Diagnóstico tardio e subnotificação no Brasil
Em 11 de maio de 2026, o governo de Minas Gerais confirmou que um óbito ocorrido em fevereiro, inicialmente sem causa definida, foi provocado por hantavírus. O diagnóstico demorou três meses, refletindo um padrão recorrente no país: a doença, que circula há mais de três décadas, é frequentemente confundida com gripe ou dengue. A confirmação depende de laboratórios especializados, geralmente vinculados à vigilância epidemiológica, e muitos casos só são identificados postumamente.

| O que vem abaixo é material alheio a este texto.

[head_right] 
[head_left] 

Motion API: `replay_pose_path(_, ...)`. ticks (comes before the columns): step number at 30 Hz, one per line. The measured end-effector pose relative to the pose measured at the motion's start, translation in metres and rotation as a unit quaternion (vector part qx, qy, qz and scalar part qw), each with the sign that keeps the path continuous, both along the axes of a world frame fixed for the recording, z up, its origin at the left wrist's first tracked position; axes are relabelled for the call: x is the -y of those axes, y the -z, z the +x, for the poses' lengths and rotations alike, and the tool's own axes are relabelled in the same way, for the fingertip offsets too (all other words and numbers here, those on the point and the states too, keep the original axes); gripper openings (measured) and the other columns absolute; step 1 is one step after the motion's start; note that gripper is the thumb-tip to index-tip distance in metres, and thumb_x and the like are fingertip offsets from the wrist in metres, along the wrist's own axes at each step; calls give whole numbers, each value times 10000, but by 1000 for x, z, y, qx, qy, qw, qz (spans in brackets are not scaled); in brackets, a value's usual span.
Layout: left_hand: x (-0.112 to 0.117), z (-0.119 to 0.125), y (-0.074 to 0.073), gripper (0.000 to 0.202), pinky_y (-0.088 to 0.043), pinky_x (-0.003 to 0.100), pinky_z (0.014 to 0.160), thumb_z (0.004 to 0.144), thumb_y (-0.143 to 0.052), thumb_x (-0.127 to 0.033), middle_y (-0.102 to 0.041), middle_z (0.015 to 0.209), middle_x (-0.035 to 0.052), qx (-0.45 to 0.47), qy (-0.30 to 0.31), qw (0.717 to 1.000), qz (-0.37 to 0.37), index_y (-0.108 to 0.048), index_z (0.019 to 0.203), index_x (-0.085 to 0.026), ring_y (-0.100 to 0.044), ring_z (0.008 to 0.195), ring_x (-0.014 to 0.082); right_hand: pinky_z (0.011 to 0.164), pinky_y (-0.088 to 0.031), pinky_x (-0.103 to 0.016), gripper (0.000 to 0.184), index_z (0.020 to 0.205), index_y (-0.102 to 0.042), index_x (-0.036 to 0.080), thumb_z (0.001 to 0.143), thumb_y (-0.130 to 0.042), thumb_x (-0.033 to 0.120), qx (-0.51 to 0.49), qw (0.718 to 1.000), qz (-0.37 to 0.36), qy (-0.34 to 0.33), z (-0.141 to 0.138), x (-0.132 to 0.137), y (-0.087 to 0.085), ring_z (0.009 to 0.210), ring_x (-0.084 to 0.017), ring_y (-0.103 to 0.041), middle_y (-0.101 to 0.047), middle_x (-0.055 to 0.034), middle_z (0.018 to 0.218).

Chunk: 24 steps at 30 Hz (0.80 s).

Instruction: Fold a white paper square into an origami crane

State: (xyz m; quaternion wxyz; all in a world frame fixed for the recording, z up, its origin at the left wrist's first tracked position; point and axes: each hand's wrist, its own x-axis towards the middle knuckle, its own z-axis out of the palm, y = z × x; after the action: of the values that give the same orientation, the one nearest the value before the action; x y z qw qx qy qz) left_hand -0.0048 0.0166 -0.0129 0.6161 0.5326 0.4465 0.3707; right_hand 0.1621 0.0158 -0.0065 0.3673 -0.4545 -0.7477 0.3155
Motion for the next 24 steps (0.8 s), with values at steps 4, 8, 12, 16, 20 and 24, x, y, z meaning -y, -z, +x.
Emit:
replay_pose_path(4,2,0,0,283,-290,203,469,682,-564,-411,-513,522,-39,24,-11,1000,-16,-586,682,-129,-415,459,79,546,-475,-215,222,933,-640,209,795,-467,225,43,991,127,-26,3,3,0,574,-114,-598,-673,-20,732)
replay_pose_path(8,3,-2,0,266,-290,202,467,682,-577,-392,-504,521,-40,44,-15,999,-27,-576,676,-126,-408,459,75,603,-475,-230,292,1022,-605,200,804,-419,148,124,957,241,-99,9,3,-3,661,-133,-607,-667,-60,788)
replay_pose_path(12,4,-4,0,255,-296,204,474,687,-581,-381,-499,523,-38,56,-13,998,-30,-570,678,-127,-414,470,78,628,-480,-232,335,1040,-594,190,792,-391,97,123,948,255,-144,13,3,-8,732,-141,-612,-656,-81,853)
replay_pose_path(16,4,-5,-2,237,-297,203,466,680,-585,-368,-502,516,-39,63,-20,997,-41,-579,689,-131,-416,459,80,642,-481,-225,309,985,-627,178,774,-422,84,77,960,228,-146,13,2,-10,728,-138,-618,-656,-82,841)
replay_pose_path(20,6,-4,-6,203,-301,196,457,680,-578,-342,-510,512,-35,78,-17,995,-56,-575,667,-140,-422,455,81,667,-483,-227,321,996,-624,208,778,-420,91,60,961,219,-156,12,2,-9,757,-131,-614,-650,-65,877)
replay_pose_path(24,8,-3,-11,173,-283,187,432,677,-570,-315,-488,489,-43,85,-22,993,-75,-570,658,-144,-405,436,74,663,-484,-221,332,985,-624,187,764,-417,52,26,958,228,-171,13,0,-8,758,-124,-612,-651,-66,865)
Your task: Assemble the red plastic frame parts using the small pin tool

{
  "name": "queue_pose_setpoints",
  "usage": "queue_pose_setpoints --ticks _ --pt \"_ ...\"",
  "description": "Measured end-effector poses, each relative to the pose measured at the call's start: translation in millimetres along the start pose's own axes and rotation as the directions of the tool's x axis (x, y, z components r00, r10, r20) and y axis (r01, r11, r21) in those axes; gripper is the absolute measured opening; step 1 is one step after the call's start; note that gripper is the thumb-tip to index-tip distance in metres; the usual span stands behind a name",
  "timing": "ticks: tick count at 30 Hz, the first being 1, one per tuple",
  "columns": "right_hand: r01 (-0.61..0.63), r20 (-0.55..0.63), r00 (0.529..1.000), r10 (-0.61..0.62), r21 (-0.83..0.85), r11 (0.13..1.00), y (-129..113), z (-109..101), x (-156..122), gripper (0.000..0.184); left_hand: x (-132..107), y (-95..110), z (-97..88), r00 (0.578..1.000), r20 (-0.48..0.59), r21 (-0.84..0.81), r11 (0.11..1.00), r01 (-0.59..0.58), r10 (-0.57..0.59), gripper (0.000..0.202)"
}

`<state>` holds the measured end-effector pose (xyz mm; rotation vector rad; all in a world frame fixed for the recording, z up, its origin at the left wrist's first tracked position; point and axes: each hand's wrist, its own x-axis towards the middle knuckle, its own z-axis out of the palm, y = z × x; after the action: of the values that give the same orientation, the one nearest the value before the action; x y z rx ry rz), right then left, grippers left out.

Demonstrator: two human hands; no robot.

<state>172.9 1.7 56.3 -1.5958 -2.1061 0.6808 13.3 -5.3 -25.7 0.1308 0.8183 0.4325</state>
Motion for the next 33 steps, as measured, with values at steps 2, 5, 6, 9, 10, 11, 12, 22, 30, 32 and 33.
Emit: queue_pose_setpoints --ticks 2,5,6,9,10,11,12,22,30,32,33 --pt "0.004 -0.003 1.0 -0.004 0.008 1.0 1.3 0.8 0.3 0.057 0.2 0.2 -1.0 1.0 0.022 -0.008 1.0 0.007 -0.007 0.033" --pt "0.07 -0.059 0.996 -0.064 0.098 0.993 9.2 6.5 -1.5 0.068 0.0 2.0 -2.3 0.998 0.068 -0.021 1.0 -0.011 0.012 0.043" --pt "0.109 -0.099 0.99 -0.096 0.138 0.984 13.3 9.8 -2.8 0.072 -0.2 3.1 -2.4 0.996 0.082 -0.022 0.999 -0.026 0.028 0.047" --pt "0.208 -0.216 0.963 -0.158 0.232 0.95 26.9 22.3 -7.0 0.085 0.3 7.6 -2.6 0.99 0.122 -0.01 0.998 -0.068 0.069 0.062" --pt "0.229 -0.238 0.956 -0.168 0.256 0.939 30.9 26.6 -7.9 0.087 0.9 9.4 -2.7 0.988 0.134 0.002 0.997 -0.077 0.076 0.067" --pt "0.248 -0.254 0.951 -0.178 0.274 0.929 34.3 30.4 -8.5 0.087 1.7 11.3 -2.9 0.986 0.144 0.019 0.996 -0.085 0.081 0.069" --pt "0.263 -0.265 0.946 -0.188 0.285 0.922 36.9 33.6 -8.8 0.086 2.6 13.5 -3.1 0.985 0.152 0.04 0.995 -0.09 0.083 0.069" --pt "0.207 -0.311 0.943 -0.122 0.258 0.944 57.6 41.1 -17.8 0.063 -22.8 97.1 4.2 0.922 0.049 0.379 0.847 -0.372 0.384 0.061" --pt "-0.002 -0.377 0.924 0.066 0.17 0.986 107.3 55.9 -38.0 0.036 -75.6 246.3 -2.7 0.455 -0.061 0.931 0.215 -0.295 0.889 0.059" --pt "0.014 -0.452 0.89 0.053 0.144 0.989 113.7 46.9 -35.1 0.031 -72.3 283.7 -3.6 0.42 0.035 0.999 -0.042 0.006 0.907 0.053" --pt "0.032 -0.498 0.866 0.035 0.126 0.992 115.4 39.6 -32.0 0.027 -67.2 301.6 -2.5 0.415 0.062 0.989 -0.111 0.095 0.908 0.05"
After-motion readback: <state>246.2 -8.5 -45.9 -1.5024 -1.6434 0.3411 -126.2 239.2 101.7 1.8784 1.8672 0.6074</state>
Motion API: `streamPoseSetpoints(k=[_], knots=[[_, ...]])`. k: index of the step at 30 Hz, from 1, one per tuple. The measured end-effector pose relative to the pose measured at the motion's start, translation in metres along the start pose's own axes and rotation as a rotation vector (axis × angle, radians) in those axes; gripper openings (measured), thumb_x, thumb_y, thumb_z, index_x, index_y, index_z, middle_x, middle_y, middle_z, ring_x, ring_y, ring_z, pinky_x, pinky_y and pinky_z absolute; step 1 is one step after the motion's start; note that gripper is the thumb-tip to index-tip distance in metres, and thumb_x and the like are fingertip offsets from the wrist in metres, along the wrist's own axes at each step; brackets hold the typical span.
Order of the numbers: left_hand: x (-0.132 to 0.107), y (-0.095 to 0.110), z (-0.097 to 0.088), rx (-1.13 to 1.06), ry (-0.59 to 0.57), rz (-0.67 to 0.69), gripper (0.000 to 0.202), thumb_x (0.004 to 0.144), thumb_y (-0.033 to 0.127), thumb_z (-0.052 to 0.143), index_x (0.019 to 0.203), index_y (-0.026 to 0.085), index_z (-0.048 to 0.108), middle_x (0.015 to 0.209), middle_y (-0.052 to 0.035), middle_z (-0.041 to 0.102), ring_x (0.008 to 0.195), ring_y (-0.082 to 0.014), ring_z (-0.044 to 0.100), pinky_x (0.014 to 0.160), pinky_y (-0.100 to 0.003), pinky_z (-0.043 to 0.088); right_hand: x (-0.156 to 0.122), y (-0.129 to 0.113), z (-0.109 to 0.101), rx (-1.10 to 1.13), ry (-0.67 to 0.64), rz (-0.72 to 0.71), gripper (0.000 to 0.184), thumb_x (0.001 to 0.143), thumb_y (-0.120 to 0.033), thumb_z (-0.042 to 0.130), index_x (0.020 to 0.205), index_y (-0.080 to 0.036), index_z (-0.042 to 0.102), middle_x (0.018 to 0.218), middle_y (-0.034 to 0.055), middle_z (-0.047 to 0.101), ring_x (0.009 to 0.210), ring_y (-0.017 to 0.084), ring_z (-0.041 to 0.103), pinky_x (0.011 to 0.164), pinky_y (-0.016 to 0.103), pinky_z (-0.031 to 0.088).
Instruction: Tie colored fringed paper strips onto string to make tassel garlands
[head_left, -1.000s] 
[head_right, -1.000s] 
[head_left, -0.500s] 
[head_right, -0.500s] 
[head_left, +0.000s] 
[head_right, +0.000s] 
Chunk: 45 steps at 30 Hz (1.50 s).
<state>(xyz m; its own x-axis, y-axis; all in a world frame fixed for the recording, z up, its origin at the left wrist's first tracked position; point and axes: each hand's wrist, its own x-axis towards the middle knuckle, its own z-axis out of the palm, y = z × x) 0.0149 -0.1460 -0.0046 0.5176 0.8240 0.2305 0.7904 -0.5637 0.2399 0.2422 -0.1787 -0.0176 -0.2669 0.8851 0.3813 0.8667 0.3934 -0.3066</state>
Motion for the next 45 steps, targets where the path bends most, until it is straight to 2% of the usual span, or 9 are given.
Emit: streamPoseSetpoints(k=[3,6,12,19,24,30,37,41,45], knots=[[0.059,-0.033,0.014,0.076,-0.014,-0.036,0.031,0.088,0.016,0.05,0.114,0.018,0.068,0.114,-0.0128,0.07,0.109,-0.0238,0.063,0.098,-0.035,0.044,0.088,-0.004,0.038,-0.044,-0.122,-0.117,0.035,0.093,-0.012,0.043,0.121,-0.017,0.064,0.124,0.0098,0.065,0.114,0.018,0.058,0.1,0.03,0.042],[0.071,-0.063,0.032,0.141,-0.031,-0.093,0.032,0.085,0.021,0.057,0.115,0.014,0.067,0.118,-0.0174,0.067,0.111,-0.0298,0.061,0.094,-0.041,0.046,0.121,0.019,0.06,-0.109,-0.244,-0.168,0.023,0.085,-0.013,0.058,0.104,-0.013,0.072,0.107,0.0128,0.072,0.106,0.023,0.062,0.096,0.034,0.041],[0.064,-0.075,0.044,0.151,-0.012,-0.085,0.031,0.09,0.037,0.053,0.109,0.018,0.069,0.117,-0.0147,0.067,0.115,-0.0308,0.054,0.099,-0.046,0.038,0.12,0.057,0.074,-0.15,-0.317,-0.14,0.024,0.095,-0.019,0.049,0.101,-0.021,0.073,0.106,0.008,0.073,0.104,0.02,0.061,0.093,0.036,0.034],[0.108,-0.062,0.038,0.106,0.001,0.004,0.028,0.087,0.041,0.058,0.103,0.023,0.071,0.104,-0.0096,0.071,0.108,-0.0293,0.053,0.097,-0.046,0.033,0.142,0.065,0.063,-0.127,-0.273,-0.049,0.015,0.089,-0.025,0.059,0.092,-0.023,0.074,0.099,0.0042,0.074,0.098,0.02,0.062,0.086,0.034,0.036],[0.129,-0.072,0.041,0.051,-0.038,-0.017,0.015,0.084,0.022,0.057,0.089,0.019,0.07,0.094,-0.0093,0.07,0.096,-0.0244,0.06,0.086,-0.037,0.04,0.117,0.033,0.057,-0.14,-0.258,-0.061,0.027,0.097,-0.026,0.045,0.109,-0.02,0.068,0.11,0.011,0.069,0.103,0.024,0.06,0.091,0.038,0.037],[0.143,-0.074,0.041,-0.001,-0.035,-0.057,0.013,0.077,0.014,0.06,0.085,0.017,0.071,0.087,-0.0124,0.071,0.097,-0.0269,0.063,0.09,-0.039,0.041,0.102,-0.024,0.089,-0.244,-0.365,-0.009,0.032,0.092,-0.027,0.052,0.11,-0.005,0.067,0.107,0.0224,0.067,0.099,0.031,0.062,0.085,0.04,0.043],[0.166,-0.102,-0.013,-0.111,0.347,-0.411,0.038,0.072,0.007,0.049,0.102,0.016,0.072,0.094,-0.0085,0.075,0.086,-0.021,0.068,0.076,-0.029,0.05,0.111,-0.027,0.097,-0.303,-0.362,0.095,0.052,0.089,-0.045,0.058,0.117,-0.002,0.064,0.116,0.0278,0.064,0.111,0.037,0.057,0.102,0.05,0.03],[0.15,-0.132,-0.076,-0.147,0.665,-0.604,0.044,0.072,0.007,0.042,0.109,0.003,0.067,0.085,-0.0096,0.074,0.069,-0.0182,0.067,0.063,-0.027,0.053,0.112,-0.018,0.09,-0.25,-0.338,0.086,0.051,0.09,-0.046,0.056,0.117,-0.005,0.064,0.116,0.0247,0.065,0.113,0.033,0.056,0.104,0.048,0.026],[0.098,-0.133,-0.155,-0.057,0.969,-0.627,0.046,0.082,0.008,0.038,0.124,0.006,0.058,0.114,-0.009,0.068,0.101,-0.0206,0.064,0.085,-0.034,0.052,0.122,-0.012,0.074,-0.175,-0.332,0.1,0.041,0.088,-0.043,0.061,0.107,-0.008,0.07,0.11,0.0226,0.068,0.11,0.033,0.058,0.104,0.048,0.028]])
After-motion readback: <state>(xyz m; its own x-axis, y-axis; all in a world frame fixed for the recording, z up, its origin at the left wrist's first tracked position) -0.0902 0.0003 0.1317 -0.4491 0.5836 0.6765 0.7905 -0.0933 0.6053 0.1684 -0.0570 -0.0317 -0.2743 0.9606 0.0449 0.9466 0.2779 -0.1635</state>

O Ministério da Saúde registra uma letalidade de 46,5%, mas especialistas alertam que a subnotificação pode mascarar uma realidade mais grave.
Surto em navio na Antártida: primeiro registro em embarcação
Na mesma semana, o navio holandês MV Hondius, em expedição da Argentina à Antártida com 147 pessoas a bordo, registrou oito casos e três mortes por hantavírus. O surto, inédito em embarcações, levou portos europeus a recusarem o desembarque e a OMS a classificar o risco global como baixo. A origem da contaminação ainda é investigada, mas a hipótese principal aponta para roedores silvestres em áreas de escala ou suprimentos contaminados.
Transmissão e sintomas: o que dizem os especialistas
O hantavírus é transmitido por roedores silvestres, que eliminam o patógeno pela urina, fezes e saliva. Quando essas excreções secam em ambientes fechados — como galpões, paióis ou casas abandonadas —, o vírus pode ser inalado em partículas suspensas no ar. Os sintomas iniciais incluem febre, dores musculares e fadiga, evoluindo para insuficiência respiratória em casos graves. A ausência de tratamento específico e a dependência de suporte intensivo reforçam a importância do diagnóstico precoce, ainda um desafio no Brasil.